- Records to use:
□ □ □ □ □ □ □

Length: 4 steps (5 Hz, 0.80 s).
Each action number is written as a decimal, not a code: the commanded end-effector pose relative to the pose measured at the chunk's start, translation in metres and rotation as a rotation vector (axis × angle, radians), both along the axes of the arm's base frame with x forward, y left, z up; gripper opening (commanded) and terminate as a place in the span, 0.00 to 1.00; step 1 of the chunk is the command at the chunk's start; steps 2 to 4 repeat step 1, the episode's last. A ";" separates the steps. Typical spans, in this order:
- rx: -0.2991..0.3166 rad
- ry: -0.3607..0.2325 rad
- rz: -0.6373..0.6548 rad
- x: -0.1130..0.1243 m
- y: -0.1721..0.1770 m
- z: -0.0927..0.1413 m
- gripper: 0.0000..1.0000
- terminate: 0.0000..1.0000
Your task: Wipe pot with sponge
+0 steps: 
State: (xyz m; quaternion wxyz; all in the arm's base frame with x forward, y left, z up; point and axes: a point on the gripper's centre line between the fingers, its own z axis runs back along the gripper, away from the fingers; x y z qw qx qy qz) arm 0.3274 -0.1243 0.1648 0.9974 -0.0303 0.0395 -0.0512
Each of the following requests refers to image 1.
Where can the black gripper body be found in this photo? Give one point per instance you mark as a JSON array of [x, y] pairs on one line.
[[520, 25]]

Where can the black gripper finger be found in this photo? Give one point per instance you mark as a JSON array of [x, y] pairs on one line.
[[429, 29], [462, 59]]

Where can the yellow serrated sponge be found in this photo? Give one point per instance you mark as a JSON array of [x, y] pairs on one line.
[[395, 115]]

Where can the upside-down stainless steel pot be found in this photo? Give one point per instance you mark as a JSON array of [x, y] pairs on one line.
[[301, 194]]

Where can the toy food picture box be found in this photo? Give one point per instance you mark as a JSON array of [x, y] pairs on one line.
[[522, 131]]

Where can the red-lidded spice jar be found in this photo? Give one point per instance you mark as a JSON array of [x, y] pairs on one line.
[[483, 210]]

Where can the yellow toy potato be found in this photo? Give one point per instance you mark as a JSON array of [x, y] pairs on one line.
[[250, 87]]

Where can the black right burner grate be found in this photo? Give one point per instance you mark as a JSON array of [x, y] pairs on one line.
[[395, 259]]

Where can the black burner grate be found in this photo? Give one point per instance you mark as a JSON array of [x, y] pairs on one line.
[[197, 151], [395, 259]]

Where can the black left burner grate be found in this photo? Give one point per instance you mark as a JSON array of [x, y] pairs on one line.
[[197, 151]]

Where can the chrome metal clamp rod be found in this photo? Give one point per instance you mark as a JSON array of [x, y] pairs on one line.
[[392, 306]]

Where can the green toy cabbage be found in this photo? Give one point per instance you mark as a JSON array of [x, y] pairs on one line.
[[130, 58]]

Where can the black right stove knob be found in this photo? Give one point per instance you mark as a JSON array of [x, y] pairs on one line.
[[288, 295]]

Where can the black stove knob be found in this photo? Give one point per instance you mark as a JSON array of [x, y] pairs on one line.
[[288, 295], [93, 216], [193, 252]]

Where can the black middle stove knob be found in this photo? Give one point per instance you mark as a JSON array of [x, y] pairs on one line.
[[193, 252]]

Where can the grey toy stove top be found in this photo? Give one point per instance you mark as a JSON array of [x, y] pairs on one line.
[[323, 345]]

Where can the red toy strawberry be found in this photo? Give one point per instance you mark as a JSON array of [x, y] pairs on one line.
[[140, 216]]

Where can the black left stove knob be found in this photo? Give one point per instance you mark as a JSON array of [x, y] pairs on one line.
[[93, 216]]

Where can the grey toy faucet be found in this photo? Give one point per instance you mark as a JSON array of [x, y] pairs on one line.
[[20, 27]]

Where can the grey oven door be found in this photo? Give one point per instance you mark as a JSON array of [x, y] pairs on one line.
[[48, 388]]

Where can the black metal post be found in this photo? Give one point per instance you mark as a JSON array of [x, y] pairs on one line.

□ □ □ □ □ □ □

- Exercise description: Write out all the records above one more time, exactly.

- Task solution:
Length: 4 steps (5 Hz, 0.80 s).
Each action number is written as a decimal, not a code: the commanded end-effector pose relative to the pose measured at the chunk's start, translation in metres and rotation as a rotation vector (axis × angle, radians), both along the axes of the arm's base frame with x forward, y left, z up; gripper opening (commanded) and terminate as a place in the span, 0.00 to 1.00; step 1 of the chunk is the command at the chunk's start; steps 2 to 4 repeat step 1, the episode's last. A ";" separates the steps. Typical spans, in this order:
- rx: -0.2991..0.3166 rad
- ry: -0.3607..0.2325 rad
- rz: -0.6373..0.6548 rad
- x: -0.1130..0.1243 m
- y: -0.1721..0.1770 m
- z: -0.0927..0.1413 m
- gripper: 0.0000..1.0000
- terminate: 0.0000..1.0000
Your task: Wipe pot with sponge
+0 steps: 
State: (xyz m; quaternion wxyz; all in the arm's base frame with x forward, y left, z up; point and axes: a point on the gripper's centre line between the fingers, its own z axis runs back along the gripper, away from the fingers; x y z qw qx qy qz) arm 0.3274 -0.1243 0.1648 0.9974 -0.0303 0.0395 -0.0512
Each of the following requests refers to image 1.
Where can the black gripper body be found in this photo? Give one point per instance you mark as a JSON array of [x, y] pairs on one line.
[[520, 25]]

Where can the black gripper finger be found in this photo? Give one point per instance you mark as a JSON array of [x, y] pairs on one line.
[[429, 29], [462, 59]]

Where can the yellow serrated sponge be found in this photo? Give one point per instance you mark as a JSON array of [x, y] pairs on one line.
[[395, 115]]

Where can the upside-down stainless steel pot be found in this photo? Give one point per instance you mark as a JSON array of [x, y] pairs on one line.
[[301, 194]]

Where can the toy food picture box be found in this photo? Give one point per instance you mark as a JSON array of [x, y] pairs on one line.
[[522, 131]]

Where can the red-lidded spice jar be found in this photo? Give one point per instance you mark as a JSON array of [x, y] pairs on one line.
[[483, 210]]

Where can the yellow toy potato be found in this photo? Give one point per instance you mark as a JSON array of [x, y] pairs on one line.
[[250, 87]]

Where can the black right burner grate be found in this photo? Give one point per instance you mark as a JSON array of [x, y] pairs on one line.
[[395, 259]]

Where can the black burner grate be found in this photo? Give one point per instance you mark as a JSON array of [x, y] pairs on one line.
[[197, 151], [395, 259]]

Where can the black left burner grate be found in this photo? Give one point per instance you mark as a JSON array of [x, y] pairs on one line.
[[197, 151]]

Where can the chrome metal clamp rod be found in this photo? Give one point per instance you mark as a JSON array of [x, y] pairs on one line.
[[392, 306]]

Where can the green toy cabbage be found in this photo? Give one point per instance you mark as a JSON array of [x, y] pairs on one line.
[[130, 58]]

Where can the black right stove knob be found in this photo? Give one point per instance you mark as a JSON array of [x, y] pairs on one line.
[[288, 295]]

Where can the black stove knob be found in this photo? Give one point per instance you mark as a JSON array of [x, y] pairs on one line.
[[288, 295], [93, 216], [193, 252]]

Where can the black middle stove knob be found in this photo? Give one point per instance you mark as a JSON array of [x, y] pairs on one line.
[[193, 252]]

Where can the grey toy stove top be found in this photo? Give one point per instance you mark as a JSON array of [x, y] pairs on one line.
[[323, 345]]

Where can the red toy strawberry be found in this photo? Give one point per instance you mark as a JSON array of [x, y] pairs on one line.
[[140, 216]]

Where can the black left stove knob be found in this photo? Give one point per instance you mark as a JSON array of [x, y] pairs on one line.
[[93, 216]]

Where can the grey toy faucet be found in this photo? Give one point per instance you mark as a JSON array of [x, y] pairs on one line.
[[20, 27]]

Where can the grey oven door be found in this photo? Give one point per instance you mark as a JSON array of [x, y] pairs on one line.
[[48, 388]]

Where can the black metal post be found in this photo? Give one point per instance you mark as a JSON array of [x, y] pairs on one line.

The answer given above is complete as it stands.